Christmas Recipes Along the Coast

Whether you are spending Christmas on the coast or want to bring the coast to you, these coastal Christmas recipes will help you capture that magic.

Orange Pomegranate Salmon

What you need:

  • 1 small red onion, thinly sliced
  • 1 skinned salmon fillet, about 2 pounds
  • ½ teaspoon salt
  • 1 medium navel orange, thinly sliced
  • 1 cup pomegranate seeds
  • 2 tablespoons extra virgin olive oil
  • 1 tablespoon minced fresh dill

Instructions:

  1. Preheat the oven to 375 degrees Fahrenheit. Place a 28 x 18-inch piece of heavy-duty foil in a 15 x 10 x 1-inch baking pan. Place onion slices in a single layer on foil. Top with salmon and sprinkle with salt. Arrange orange slices over top. Sprinkle with pomegranate seeds and drizzle with oil. Top with a second piece of foil. Bring edges of foil together on all sides and crimp to seal, forming a large packet.
  2. Bake until fish just begins to flake easily with a fork, about 25 to 30 minutes. Be careful of escaping steam when opening the packet. Remove to a serving platter and sprinkle with dill.

Baked Crab Dip Recipe

What you need:

  • 1 package cream cheese, softened
  • 2 cups sour cream
  • 2 cans crab meat, drained, flaked, and cartilage removed
  • 2 cups shredded cheddar cheese
  • 4 green onions, thinly sliced
  • 2 round loaves unsliced sourdough or Italian bread

Instructions:

  1. Beat cream cheese until smooth in a bowl. Add sour cream and mix well. Fold in crab, cheese, and onions. Cut the top third of each loaf of bread and carefully hollow out the bottoms, leaving 1-inch shells. Cube removed bread and tops and set aside. Spoon crab mixture into bread bowls and place on baking sheets. Place reserved bread cubes in a single layer around bread bowls.
  2. Bake, uncovered, at 350 degrees Fahrenheit until the dip is heated through, 45 to 50 minutes. Garnish with green onions if desired.
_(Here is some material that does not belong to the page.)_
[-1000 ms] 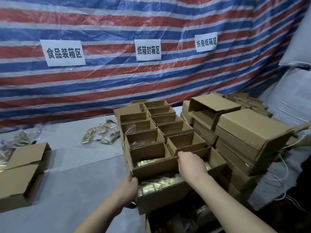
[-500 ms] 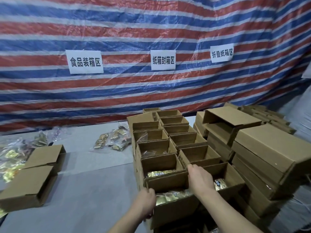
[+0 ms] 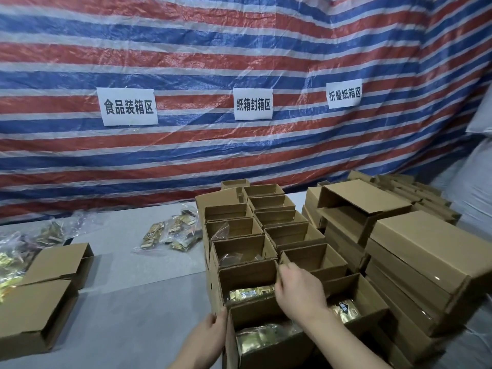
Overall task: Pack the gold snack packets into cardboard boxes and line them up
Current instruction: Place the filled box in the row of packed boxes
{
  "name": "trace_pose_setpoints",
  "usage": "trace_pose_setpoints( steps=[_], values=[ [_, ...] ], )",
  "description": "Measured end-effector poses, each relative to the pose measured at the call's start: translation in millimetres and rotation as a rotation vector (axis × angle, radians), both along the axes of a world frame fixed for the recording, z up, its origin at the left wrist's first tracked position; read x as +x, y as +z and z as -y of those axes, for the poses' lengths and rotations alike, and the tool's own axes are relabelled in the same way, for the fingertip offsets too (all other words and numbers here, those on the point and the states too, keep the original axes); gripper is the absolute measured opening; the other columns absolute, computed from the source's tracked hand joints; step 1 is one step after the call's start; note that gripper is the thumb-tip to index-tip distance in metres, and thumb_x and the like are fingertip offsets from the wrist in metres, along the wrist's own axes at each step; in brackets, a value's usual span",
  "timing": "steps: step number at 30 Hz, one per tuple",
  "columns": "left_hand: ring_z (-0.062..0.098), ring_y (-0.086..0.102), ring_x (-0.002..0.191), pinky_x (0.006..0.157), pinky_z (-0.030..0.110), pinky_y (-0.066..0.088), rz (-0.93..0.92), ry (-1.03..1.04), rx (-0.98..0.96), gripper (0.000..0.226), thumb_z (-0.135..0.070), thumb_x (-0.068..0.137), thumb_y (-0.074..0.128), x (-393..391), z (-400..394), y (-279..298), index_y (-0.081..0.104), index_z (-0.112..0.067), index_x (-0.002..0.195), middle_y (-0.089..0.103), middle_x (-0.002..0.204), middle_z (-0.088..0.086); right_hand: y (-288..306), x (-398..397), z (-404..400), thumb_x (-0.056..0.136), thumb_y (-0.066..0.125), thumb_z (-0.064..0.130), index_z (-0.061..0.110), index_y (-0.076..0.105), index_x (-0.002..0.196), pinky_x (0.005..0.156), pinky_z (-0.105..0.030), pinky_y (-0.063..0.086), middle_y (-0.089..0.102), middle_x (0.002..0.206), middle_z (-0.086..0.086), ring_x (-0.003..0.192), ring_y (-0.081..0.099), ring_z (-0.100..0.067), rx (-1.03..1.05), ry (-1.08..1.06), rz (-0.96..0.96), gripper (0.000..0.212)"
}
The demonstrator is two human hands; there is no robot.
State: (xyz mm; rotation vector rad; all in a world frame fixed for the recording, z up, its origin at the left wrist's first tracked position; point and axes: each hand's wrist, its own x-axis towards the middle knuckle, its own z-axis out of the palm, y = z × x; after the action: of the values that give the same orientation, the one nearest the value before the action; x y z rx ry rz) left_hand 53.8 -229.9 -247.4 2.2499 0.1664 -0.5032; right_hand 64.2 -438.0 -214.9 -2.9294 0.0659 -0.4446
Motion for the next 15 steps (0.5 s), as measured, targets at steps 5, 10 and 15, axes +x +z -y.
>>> trace_pose_setpoints(
  steps=[5,10,15],
  values=[
    [0.019,0.047,0.128,0.087,0.025,0.030,0.092,0.066,-0.014,0.035,-0.051,0.102,0.027,10.8,-37.2,1.3,0.050,-0.027,0.115,0.053,0.136,0.001,20.3,22.7,-42.7,0.099,0.044,0.035,0.024,0.056,0.087,0.057,-0.016,0.042,0.052,0.078,0.011,0.068,0.053,-0.003,0.132,0.121,0.048,0.020],
    [0.019,0.047,0.130,0.095,0.027,0.034,0.139,0.131,-0.059,0.024,-0.043,0.102,0.037,24.7,-90.0,2.2,0.052,-0.026,0.110,0.055,0.136,0.003,34.5,49.1,-102.4,0.097,0.045,0.034,0.022,0.050,0.076,0.061,-0.027,0.044,0.051,0.077,0.008,0.071,0.053,-0.011,0.238,0.209,0.032,0.025],
    [0.016,0.052,0.110,0.080,0.024,0.031,0.133,0.179,-0.066,0.022,-0.043,0.102,0.037,49.3,-145.8,10.0,0.053,-0.027,0.100,0.056,0.112,-0.003,34.5,79.2,-170.5,0.094,0.048,0.033,0.017,0.058,0.080,0.075,-0.031,0.048,0.054,0.084,0.005,0.080,0.054,-0.013,0.393,0.265,-0.045,0.023]
  ],
)
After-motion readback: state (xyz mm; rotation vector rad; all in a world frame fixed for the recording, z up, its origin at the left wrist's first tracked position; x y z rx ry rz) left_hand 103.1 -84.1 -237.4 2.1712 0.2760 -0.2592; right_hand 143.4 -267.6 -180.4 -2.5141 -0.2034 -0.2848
Serve with assorted fresh vegetables, crackers, or toasted bread cubes.

Oyster Cheese Appetizer Log

What you need:

  • 3 packages of cream cheese, softened
  • 2 tablespoons steak sauce
  • ¼ cup Miracle Whip
  • 1 garlic clove, peeled and minced, or 1 teaspoon garlic powder
  • 1 small onion, finely chopped
  • 2 cans smoked oysters, well-drained and chopped
  • 3 cups chopped pecans, divided
  • 3 tablespoons chili powder
  • Minced fresh parsley

Instructions:

  1. In a mixer bowl, combine the cheese, steak sauce, Miracle Whip, garlic, and onion. Stir in oysters and 1 cup of pecans. Shape into two 9-inch logs. Roll logs in a mixture of chili powder, remaining pecans, and parsley.

Spicy Mango Scallions

What you need:

  • 12 sea scallops, 1 to 1 ½ pounds
  • 1 tablespoon peanut or canola oil
  • 1 medium red onion, chopped
  • 1 garlic clove, minced
  • ¼ to ½ teaspoon crushed red pepper flakes
  • ½ cup unsweetened pineapple juice
  • ¼ cup mango chutney
  • 2 cups hot cooked basmati rice
  • Minced fresh cilantro

Instructions:

  1. Pat scallops dry with paper towels.
  2. In a large skillet, heat oil over medium-high heat. Add scallops and cook 1 to 2 minutes on each side or until golden brown and firm. Remove from pan.
  3. Add onion to the same pan and cook and stir until tender. Add garlic and pepper flakes, then cook 1 minute longer. Stir in pineapple juice and bring to a boil. Cook until the liquid is reduced by half and then stir in chutney.
  4. Return scallops to the pan and heat through, stirring gently to coat. Serve with rice and sprinkle cilantro over top.

Christmas Eve Confetti Pasta

What you need:

  • 1 package linguine, 16 ounces
  • 1 cup chopped sweet red pepper
  • 1 cup chopped green pepper
  • 1/3 cup chopped onion
  • 3 garlic cloves, peeled and thinly sliced
  • ¼ teaspoon salt
  • ¼ teaspoon dried oregano
  • 1/8 teaspoon crushed red pepper flakes
  • 1/8 teaspoon pepper
  • ¼ cup olive oil
  • 2 pounds peeled and deveined cooked shrimp
  • ½ cup shredded parmesan cheese

Instructions:

  1. Cook linguine according to the package directions.
  2. While linguine cooks, sauté the peppers, onion, garlic, and seasonings in oil in a Dutch oven until vegetables are tender.
  3. Add shrimp, cook, and stir 2 to 3 minutes longer or until heated through. Drain linguine and toss with shrimp mixture. Sprinkle with cheese.